Ini semua akibat opini yang terus didengungkan media-media Barat. Tentu saja, mereka tidak tinggal diam. Barat dan agen-agennya bekerja terstruktur, sistematis dan masif untuk membungkam kesadaran politik Islam generasi Muslim. Selain menjauhkan generasi Muslim dari pemahaman Islam, Barat juga membajak potensi pemuda demi menjaga hegemoni negara demokrasi.
Andaikan generasi Muslim paham, bahwa kebangkitan hakiki bukan hanya menyatukan seluruh elemen masyarakat. Apalagi dengan semangat juang sesaat yang mudah redup. Melainkan menyatukan antara perasaan dengan kesadaran yang benar disertai sandaran akidah yang shahih. Maka, kebangkitan hakiki generasi Islam yaitu memahami Islam sebagai aturan hidup.
Contohnya pada masa Rasulullah ﷺ, banyak para sahabat yang menyebarkan ide-ide Islam dan semangat melakukan perubahan.
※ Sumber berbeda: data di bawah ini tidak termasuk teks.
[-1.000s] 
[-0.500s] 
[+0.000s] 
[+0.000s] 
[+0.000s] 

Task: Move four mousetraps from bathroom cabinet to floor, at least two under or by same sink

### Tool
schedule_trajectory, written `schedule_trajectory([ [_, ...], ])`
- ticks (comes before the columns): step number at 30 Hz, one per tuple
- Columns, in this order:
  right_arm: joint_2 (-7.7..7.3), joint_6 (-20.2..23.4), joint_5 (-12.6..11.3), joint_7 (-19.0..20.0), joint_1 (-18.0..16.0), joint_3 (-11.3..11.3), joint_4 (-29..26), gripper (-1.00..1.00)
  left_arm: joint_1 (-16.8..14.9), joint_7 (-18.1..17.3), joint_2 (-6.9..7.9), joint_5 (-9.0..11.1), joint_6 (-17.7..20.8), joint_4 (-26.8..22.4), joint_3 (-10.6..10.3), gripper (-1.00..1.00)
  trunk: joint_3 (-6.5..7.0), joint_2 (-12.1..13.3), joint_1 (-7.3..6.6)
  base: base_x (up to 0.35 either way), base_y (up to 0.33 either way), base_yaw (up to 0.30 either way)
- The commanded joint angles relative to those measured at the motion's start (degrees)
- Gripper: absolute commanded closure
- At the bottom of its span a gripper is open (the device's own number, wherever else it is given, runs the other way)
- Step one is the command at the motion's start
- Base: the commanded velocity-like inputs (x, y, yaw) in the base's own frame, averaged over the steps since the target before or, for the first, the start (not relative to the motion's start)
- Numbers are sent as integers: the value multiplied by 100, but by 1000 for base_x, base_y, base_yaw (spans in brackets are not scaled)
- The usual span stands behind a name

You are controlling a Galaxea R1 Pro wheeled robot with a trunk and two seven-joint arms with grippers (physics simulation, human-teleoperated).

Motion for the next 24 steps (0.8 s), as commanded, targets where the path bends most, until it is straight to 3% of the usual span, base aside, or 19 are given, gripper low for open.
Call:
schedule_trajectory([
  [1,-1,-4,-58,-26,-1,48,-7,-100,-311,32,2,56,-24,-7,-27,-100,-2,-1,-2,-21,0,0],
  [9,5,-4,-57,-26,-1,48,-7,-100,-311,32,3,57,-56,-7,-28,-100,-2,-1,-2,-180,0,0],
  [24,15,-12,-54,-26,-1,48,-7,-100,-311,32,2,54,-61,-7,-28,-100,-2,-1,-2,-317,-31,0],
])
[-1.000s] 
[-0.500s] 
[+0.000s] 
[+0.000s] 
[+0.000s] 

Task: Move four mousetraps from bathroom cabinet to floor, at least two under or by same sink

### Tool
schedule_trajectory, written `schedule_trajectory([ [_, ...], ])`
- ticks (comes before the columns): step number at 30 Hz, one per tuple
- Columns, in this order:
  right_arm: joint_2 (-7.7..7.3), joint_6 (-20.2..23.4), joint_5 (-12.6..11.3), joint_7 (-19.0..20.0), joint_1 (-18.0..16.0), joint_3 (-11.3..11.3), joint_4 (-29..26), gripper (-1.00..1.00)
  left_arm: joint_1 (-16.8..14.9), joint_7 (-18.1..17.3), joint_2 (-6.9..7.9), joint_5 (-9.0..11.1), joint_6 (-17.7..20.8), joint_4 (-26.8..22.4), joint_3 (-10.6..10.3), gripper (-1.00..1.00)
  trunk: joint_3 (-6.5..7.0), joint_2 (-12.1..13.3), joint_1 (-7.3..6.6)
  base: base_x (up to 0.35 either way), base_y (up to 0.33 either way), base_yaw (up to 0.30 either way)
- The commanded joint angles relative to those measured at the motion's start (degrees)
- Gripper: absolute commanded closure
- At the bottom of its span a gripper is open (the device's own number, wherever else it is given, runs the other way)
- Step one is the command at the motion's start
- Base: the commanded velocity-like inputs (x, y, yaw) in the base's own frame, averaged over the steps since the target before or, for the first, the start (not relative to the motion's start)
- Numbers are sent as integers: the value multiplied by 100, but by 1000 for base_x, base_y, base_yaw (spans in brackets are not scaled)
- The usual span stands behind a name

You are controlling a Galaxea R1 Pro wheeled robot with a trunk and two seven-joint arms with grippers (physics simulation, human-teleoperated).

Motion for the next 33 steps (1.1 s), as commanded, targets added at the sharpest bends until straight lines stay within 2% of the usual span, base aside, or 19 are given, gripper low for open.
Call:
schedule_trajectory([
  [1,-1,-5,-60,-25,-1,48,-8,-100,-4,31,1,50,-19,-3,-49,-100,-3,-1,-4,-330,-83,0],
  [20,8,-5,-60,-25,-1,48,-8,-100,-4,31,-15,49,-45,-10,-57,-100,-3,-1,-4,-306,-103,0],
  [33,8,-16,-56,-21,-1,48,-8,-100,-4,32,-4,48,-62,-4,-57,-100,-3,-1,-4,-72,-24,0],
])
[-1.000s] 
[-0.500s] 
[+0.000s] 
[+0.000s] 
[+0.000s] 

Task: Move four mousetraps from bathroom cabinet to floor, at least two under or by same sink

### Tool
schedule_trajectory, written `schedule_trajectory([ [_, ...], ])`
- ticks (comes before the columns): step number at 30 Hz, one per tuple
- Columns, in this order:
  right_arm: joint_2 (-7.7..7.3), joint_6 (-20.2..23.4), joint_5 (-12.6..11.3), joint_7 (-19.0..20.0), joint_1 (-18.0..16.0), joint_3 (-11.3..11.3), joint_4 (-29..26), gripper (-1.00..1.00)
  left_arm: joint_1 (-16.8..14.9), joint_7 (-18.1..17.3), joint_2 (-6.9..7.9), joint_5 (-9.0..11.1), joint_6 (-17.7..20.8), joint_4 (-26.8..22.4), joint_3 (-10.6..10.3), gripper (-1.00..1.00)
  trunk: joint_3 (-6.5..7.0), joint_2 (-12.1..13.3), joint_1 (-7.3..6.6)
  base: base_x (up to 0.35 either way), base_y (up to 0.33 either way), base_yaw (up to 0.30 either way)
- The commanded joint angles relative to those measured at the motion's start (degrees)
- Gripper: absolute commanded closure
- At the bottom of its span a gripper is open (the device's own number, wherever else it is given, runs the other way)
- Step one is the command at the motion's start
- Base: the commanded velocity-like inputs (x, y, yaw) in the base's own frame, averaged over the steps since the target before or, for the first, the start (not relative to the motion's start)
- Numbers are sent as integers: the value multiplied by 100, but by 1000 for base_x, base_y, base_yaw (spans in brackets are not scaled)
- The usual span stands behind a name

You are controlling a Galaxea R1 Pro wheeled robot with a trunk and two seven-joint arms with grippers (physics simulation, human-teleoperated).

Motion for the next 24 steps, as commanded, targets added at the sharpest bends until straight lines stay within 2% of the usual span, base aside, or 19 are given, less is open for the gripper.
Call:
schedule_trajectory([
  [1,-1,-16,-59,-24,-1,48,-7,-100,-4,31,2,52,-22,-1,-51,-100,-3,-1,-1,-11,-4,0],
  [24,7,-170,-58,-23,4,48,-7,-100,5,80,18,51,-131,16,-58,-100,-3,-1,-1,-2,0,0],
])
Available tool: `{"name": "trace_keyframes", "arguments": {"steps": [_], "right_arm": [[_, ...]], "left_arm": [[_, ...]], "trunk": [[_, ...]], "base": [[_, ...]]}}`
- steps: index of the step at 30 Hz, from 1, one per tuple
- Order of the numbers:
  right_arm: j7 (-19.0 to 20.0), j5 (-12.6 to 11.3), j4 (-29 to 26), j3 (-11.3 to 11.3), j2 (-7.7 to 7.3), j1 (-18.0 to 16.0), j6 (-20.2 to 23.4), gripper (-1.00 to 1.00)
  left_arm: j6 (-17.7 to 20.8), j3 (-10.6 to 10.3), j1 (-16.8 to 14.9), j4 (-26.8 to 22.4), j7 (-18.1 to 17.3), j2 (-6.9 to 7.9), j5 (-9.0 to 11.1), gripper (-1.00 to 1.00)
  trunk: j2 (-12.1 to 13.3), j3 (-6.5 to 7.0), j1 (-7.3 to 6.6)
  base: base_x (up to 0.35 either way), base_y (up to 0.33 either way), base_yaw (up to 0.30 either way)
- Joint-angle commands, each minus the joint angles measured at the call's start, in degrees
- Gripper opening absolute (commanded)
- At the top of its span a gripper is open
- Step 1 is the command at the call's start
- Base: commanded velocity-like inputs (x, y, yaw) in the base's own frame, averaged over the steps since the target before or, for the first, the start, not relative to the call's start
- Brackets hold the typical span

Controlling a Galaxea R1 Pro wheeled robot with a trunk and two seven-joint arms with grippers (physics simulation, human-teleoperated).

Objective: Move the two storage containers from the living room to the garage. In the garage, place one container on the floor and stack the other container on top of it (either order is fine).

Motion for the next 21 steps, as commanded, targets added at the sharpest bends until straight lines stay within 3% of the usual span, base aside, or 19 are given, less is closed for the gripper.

Salah satunya duta Islam yaitu Mush’ab bin ‘Umair ra. yang mengemban dakwah ke Madinah. Berkat perjuangannya dalam tempo kurang setahun, hampir seluruh penduduk Madinah masuk Islam.
Untuk mewujudkan generasi gemilang dan berkepribadian Islam, harus ada upaya berbenah di seluruh aspek. Pertama, peran orang tua sebagai pendidik utama dan pertama yang menanamkan akidah sejak dini dan membentuk kepribadian Islam.
Kedua, negara wajib menyelenggarakan pendidikan berbasis Islam dilengkapi sarana dan prasarana yang memadai. Selanjutnya, mengenalkan generasi bagaimana politik Islam selama 13 abad terbukti mewujudkan kesejahteraan. Membuka forum-forum kajian untuk mengasah berpikir politik pemuda. Serta memberikan gambaran utuh terkait kebobrokan sistem demokrasi kapitalisme.
Generasi Muslim seharusnya sadar, bahwa di pundak mereka ada amanah memimpin umat. Masa muda bukan saatnya terjebak dalam hedonisme, kesenangan tanpa batas, bersikap acuh atau individualis. Oleh karena itu, untuk mewujudkan generasi muda yang memiliki pola pikir dan sikap Islam merupakan keharusan. Dengan membangun karakter Islam, insyaAllah generasi Islam mampu mewujudkan kebangkitan dan peradaban gemilang. Waallahu a'lam bis shawwab.